When diving into the world of claims, just what should the adjuster be focusing on? Here are five key areas where adjuster focus is essential:
- Coverage — This is critical to the outcome of any claim. Oftentimes coverage can seem pretty routine. Was the policy in force on the date of loss? Does the driver meet the definition of an insured? What about the scenarios that take an inordinate amount of time to resolve: Non-permissive use, implied versus explicit permission, unlisted drivers, vehicle usage that falls outside of the scope of the policy? The list goes on, and it is critical that the adjuster makes the right decision for every file hitting his desk.
- Investigation — Having run quality assurance for a large multi-national insurer, this is an area where there is tremendous opportunity for improvement.
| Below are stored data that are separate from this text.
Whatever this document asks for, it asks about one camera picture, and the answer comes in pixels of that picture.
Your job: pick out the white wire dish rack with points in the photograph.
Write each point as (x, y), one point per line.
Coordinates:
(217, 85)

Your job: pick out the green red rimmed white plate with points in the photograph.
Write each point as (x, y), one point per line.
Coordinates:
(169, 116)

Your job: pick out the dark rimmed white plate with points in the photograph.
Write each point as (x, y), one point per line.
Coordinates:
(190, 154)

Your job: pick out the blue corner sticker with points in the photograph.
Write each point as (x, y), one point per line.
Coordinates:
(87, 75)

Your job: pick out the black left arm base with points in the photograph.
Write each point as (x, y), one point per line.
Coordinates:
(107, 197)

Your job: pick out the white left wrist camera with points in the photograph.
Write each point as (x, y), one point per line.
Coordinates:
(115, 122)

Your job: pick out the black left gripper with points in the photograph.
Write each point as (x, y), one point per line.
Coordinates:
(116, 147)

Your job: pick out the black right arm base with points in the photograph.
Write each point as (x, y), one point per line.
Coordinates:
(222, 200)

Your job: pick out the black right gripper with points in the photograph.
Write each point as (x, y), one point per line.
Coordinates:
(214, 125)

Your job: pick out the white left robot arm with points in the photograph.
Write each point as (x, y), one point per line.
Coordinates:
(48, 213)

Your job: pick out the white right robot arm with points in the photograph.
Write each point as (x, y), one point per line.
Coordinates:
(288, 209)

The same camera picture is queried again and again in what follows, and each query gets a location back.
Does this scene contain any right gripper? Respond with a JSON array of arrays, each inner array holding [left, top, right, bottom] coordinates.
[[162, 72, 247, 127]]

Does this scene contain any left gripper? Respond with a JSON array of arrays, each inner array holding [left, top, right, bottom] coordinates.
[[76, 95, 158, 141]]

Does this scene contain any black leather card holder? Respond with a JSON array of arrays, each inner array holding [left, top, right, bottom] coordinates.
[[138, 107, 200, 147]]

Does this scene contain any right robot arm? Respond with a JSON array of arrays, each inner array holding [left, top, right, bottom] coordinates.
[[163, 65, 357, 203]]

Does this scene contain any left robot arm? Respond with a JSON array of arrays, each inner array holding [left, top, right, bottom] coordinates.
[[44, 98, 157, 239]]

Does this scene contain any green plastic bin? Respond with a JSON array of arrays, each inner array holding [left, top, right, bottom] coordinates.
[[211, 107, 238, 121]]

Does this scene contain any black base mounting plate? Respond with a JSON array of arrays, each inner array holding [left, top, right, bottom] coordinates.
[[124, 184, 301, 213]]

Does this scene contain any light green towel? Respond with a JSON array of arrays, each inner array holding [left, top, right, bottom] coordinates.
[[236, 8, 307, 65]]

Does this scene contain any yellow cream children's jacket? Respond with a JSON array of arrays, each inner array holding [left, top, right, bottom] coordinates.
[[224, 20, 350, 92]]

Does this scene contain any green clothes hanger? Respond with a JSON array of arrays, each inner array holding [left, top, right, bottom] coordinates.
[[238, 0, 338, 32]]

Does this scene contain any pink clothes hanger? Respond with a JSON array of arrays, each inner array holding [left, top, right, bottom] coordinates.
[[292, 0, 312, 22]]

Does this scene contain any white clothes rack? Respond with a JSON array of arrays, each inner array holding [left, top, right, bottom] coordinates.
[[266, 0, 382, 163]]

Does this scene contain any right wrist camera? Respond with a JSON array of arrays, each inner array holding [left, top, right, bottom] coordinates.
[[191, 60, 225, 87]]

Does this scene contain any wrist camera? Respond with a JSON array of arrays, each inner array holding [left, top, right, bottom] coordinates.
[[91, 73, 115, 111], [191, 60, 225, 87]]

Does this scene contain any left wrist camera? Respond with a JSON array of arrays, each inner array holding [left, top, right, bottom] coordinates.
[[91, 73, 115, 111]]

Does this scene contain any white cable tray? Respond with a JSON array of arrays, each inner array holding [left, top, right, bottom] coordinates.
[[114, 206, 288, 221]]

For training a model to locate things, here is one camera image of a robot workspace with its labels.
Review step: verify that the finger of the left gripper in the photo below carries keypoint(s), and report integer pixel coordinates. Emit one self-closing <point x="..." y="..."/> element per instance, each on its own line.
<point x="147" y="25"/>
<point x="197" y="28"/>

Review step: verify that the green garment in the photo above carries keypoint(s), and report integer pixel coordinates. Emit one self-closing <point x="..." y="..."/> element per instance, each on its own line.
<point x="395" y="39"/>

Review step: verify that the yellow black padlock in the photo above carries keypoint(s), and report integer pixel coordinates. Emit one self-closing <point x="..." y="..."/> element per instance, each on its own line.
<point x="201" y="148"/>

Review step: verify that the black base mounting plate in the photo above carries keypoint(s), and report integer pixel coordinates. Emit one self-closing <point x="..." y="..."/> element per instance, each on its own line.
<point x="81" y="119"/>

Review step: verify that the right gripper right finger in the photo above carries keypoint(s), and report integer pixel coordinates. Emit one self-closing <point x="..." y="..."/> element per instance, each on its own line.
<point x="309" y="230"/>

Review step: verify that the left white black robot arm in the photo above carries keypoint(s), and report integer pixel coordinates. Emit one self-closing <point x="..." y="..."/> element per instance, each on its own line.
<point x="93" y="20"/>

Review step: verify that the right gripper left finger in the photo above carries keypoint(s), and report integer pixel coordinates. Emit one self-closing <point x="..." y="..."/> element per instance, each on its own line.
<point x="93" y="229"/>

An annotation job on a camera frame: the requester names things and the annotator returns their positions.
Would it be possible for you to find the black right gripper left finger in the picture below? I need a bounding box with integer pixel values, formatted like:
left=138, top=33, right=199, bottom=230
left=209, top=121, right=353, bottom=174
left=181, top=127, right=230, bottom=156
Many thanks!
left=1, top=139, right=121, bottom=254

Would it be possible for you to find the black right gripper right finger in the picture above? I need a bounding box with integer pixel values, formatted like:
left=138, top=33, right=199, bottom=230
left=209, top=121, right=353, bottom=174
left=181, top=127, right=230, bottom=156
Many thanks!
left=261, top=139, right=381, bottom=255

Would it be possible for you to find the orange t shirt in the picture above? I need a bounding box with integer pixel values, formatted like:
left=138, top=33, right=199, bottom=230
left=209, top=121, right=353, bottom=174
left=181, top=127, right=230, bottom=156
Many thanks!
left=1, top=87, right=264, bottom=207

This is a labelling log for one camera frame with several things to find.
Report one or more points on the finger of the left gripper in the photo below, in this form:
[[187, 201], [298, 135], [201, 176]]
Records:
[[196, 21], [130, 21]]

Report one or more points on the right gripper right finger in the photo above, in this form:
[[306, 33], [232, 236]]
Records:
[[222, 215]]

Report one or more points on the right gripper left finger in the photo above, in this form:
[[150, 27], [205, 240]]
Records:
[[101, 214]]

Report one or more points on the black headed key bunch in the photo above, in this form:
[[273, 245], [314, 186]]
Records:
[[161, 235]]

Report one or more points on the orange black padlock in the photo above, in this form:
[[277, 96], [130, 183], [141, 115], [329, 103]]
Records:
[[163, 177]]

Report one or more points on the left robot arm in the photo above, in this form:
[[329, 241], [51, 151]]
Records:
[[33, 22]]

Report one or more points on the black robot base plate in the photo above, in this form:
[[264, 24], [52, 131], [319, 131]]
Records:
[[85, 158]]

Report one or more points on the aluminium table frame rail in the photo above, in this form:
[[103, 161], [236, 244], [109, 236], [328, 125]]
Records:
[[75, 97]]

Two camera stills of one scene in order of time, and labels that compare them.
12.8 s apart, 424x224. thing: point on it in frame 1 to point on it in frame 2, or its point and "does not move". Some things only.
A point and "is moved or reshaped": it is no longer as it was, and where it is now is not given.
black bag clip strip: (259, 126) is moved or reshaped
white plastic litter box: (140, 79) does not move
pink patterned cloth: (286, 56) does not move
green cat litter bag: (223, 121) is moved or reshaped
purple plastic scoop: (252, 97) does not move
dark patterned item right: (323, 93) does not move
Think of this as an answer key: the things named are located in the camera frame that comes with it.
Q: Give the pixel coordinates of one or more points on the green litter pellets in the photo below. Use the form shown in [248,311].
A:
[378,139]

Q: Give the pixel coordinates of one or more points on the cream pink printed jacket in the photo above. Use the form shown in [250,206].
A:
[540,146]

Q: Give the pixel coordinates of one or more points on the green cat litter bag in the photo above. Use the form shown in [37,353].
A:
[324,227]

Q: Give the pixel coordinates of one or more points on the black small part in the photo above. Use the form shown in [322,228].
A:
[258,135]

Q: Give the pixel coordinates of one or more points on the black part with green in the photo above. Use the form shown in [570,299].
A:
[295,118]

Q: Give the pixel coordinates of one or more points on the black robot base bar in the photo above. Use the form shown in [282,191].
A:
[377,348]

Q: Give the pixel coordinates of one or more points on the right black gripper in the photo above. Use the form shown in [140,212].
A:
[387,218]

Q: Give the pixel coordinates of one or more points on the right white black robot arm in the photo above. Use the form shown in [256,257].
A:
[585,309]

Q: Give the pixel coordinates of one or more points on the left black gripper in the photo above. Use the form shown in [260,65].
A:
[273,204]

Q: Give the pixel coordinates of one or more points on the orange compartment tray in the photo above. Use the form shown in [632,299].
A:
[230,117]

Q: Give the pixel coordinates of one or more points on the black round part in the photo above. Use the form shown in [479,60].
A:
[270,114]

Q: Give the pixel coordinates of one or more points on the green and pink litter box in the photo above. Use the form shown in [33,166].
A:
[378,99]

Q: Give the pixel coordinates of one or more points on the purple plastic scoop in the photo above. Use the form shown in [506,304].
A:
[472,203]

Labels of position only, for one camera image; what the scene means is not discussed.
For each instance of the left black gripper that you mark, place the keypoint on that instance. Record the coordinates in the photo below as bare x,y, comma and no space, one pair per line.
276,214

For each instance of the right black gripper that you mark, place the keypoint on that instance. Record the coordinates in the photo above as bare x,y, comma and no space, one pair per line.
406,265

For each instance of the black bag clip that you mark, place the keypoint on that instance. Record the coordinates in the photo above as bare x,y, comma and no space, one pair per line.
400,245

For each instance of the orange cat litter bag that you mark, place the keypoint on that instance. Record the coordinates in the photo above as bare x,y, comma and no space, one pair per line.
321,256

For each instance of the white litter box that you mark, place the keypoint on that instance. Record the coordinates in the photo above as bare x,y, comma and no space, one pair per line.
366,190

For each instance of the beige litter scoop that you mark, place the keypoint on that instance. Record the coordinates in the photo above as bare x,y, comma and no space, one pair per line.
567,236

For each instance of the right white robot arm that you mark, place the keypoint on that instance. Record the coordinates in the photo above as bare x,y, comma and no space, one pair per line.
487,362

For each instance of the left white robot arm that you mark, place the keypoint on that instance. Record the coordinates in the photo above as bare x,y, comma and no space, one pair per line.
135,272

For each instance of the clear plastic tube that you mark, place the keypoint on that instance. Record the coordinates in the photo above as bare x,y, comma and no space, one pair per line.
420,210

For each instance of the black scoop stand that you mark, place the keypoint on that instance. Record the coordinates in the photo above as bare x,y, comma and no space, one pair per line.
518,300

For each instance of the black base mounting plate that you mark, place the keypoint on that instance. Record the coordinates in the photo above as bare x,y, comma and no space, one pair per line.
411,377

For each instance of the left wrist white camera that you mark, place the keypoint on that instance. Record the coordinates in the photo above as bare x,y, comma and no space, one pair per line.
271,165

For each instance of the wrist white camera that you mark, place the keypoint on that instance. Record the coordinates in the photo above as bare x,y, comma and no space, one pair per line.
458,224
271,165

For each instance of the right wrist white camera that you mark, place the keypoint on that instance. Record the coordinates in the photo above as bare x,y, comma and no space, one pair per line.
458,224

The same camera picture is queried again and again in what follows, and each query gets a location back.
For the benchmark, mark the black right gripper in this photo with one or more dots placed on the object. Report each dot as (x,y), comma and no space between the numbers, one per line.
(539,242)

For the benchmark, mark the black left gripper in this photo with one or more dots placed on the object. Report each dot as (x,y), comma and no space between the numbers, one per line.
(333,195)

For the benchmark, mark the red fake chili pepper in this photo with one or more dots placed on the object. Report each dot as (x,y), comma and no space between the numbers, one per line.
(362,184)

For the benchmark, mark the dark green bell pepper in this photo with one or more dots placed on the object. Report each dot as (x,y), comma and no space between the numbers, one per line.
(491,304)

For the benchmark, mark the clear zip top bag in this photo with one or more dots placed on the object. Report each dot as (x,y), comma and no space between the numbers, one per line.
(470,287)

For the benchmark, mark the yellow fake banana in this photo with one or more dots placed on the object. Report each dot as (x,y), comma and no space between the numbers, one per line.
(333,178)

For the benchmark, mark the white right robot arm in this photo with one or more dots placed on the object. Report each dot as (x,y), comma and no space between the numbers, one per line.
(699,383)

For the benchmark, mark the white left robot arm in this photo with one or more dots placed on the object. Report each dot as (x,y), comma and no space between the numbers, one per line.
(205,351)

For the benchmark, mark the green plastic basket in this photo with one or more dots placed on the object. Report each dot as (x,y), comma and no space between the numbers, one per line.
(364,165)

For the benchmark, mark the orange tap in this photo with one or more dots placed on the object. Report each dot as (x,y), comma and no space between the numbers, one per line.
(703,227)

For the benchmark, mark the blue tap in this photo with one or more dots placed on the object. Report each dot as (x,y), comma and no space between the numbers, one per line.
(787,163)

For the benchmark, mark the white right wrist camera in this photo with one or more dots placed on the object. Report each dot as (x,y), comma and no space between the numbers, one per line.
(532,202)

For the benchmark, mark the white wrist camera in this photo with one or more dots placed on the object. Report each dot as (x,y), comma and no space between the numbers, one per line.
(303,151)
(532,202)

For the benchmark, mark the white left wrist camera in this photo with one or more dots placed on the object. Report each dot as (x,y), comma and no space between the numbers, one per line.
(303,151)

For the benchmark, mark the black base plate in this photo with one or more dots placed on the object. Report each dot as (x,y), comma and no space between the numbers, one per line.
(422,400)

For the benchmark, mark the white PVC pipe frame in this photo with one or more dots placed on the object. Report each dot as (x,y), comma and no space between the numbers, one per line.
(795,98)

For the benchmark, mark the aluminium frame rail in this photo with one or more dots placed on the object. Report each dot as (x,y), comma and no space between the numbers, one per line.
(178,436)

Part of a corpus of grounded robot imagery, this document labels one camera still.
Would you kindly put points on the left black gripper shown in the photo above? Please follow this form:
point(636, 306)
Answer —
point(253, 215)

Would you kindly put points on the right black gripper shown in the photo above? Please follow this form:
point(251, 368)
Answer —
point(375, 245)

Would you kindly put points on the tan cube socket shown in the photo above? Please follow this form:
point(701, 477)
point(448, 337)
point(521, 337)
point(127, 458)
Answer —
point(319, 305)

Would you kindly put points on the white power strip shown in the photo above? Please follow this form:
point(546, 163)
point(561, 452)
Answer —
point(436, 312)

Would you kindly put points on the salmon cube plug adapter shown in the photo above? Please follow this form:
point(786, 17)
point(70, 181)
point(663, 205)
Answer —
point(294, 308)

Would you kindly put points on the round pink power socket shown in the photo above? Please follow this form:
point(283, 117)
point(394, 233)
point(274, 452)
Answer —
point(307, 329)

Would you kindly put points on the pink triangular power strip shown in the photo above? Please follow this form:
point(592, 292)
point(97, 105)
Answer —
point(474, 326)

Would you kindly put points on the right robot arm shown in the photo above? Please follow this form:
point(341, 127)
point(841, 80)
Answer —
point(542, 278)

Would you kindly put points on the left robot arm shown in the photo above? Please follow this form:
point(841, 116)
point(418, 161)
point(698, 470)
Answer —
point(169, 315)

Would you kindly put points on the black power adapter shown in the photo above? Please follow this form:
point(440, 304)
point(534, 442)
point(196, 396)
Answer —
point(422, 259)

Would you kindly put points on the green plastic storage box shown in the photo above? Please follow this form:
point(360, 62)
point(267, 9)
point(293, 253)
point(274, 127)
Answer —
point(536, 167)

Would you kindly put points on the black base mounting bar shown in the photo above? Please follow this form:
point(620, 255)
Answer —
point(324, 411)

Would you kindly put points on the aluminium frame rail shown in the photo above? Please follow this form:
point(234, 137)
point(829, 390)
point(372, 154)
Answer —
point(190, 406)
It seems that with all the competing priorities, the investigation often takes a back seat. There is a reason why adjusters assess comparative negligence on only 3% of claims, while juries assess it more than half of the time.
- Evaluation — Perhaps the most fundamental aspects of the claims process, yet one that can be quite time consuming. Just what is an adjuster to do when a 500-page time-limit demand lands on the desk but he or she needs to attend an HR mandated training course on workplace civility?
- Negotiation — Driving to the right outcome takes both knowledge of the claim and wisdom. When one loses focus on establishing liability and damages due to noise external of the claims process, how can one reach an optimal settlement? The answer is they can’t. Sometimes it is just easier to look at the medical bills and apply a multiplier. After all, we have to close claims to chase a disposition number, right? That is a topic for another day.
- Recovery — There is a direct correlation between not focusing on claims-related tasks results and missed recovery opportunities. Whether it is a delay in moving a totaled vehicle, evidence spoliation, overlooked risk transfers or missed subrogation, the result is the same. Money is left on the table. Industrywide, these misses equate to billions of dollars annually.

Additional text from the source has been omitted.